Consideremos primero la cuestión del cubrebocas.
La primera vez que fui invitado a Japón, hace más de 15 años, llegué
sediento de ver ese maravilloso país (que, por cierto, en nada me
desilusionó). Pasé una primera noche corta, y salí de mi hotel temprano a
explorar las calles de alrededor. Casi de inmediato noté que entre la
mucha gente que circulaba en sus rutas al trabajo, había un número
importante de personas usando mascarillas. Inicialmente creí que se
trataba de pacientes con cáncer, en tratamiento de quimioterapia, que se
cubrían las bocas para evitar algún contagio. Sólo que eran demasiados.
Así es que le pregunté a mi anfitrión por el asunto y me explicó que
las personas que tenían alguna gripe usan el tapabocas no para
protegerse ellos de alguna enfermedad, sino para proteger a los demás.
El hecho me llamó mucho la atención. En Occidente esta precaución se
orienta al cuidado propio, mientras en Japón hay una idea cívica
respecto del contagio. Cada enfermo debía cuidar de los demás.
Se puede decir que el Covid implica una
niponizaciónde nuestra sociedad. Estamos ante la necesidad de cuidar a los demás, porque los podemos contagiar involuntariamente. Y, sin embargo, estamos acostumbrados a ver en el cubrebocas un instrumento para cuidarnos a nosotros mismos. Por eso, dejar de usarlo puede ser presentado como una señal de autosacrificio, en lugar de como un atentado al otro. Por eso, quizá, la secretaria de Gobernación se ufanó de no usarlo: ella, aseguró, está protegida. Así, la secretaria –que es una señora mayor– desea mostrar al mundo que está fuerte, y que el mundo no se preocupe por ella. Sólo que el tema civilizatorio del cubrebocas en realidad va enteramente por otro lado. La dinámica infecciosa del Covid implica que uno puede ser siempre un peligro para los demás.

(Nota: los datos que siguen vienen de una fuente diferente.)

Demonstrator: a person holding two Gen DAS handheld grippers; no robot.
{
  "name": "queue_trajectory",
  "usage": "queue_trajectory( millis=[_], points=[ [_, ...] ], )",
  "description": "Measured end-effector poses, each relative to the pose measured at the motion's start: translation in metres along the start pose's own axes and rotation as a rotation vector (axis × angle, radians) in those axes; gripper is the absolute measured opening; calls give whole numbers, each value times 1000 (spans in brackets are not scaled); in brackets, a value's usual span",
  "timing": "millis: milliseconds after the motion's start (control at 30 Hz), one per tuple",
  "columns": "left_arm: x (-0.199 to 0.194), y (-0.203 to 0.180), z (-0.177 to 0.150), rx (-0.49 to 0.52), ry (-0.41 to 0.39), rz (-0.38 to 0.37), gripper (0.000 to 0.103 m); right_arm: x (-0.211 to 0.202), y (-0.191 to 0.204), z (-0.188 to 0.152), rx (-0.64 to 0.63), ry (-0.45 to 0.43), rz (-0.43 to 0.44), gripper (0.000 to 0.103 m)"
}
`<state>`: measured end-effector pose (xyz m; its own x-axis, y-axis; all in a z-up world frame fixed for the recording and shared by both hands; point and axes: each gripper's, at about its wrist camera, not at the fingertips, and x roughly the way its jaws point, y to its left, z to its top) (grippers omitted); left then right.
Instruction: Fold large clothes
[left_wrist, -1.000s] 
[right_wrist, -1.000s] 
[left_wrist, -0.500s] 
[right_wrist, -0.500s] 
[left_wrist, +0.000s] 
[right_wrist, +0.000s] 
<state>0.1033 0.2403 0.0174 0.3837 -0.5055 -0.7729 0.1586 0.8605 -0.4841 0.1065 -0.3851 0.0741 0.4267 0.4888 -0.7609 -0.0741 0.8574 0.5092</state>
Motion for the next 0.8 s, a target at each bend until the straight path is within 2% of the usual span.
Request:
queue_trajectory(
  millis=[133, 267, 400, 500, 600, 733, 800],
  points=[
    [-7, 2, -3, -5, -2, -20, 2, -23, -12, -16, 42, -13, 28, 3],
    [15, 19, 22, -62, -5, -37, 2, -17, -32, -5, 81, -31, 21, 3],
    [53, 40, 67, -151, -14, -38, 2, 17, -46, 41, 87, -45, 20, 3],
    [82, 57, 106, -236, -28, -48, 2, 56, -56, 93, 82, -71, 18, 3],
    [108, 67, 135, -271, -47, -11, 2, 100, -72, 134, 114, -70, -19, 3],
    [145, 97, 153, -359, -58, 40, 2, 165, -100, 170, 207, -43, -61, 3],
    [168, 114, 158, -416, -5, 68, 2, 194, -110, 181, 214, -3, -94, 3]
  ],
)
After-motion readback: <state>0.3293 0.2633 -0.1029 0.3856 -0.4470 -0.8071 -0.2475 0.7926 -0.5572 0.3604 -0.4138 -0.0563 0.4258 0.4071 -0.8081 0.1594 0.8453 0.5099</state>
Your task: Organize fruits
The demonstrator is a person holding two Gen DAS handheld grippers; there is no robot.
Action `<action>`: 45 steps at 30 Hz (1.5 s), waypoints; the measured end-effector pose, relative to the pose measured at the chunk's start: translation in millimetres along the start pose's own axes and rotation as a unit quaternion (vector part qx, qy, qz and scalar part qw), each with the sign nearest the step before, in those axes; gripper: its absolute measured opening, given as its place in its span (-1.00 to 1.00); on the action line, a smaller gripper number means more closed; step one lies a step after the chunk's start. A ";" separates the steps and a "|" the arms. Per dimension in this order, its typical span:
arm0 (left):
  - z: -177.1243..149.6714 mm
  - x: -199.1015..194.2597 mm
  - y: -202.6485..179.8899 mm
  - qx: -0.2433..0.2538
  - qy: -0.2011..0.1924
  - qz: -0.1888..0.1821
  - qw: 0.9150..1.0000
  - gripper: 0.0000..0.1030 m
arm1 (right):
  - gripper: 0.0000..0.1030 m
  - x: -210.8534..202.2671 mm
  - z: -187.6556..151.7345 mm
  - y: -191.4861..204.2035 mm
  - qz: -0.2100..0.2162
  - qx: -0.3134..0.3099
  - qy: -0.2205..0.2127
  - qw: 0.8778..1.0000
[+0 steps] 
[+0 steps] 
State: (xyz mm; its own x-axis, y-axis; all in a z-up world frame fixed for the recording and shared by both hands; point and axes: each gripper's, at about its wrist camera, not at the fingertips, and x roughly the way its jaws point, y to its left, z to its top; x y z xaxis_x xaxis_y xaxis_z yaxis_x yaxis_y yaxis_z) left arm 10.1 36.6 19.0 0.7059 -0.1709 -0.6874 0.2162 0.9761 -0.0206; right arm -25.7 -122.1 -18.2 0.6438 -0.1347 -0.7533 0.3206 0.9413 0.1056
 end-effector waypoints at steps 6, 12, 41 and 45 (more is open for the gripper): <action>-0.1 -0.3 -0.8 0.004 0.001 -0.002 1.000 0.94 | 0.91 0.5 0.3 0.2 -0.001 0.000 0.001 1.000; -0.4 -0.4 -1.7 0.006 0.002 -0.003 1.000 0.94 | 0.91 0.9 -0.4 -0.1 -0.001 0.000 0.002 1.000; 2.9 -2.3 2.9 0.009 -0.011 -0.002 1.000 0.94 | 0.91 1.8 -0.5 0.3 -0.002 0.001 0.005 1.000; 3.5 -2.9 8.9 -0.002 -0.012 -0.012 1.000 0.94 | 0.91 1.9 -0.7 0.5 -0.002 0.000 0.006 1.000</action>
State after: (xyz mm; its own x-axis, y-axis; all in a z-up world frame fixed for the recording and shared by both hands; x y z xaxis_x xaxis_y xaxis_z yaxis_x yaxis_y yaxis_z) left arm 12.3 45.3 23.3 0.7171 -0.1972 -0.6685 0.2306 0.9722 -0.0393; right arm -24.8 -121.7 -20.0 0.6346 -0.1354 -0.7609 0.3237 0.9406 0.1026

Pasemos ahora otra nueva práctica: la sana distancia. La cultura
mexicana es, en su matriz, una cultura católica en que, como alegó
Octavio Paz hace ya 70 años, la salud pasa por la comunión antes que por
la higiene. En una cultura así, la distancia en principio no parece ser
una clave para la salud; lo sano es estrecharle la mano al amigo, o
darle un abrazo, sentarse a comer juntos... La comunión significa evitar
mostrar asco si el amigo te ofrece un trago de su vaso. Significa
también comer de su mismo plato. Probar lo que te convida. Mostrarse
indispuesto a ofrecer la mano o rechazar un refresco puede ser visto
como afrenta, especialmente si ese rechazo es interpretado como la
manifestación de alguna imaginada superioridad personal. Por esto,
conseguir que se guarde la sana distancia implica que el otro entienda
que quien la impone está ante todo protegiendo a los demás.
Así, los modales del Covid son formas sociales que implican una
ideología de cuidado del otro. Sólo que para que esto se entienda –para
que se comprenda que estos nuevos modales no son reflejo ni de egoísmo
ni de superioridad moral ni de debilidad personal– se requiere un
esfuerzo educativo que rebasa con mucho la danza de números y de
gráficas que vemos diariamente. El Covid implica desarrollar más el
proceso civilizatorio. Valdría la pena reconocerlo.